Data shown
-- Opening Marker --

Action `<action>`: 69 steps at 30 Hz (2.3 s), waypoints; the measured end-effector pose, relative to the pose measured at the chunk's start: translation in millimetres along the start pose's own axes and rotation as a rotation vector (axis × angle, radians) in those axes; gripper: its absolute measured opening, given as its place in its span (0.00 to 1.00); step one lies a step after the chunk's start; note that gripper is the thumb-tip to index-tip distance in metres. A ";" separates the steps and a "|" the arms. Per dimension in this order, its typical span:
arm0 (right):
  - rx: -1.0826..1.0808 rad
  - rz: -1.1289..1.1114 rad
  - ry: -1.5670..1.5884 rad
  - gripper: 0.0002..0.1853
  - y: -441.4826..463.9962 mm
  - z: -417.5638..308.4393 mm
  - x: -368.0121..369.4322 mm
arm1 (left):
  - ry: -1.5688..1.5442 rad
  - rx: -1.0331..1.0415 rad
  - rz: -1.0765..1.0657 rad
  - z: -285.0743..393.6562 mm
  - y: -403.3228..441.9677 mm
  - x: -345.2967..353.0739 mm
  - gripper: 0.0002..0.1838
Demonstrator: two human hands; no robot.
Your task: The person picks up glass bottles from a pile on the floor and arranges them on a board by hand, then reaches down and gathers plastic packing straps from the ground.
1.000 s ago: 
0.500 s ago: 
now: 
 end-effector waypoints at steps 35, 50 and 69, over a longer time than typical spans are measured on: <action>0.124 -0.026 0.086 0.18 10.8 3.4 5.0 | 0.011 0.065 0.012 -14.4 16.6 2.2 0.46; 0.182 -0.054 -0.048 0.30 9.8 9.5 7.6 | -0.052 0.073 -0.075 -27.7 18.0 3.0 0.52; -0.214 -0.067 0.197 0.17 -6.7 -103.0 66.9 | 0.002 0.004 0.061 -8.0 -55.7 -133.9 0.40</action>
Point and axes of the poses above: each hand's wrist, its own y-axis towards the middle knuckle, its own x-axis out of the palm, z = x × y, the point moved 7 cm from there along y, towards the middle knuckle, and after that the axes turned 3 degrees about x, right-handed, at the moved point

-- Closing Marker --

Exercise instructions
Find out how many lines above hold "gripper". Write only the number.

Response to the exercise
3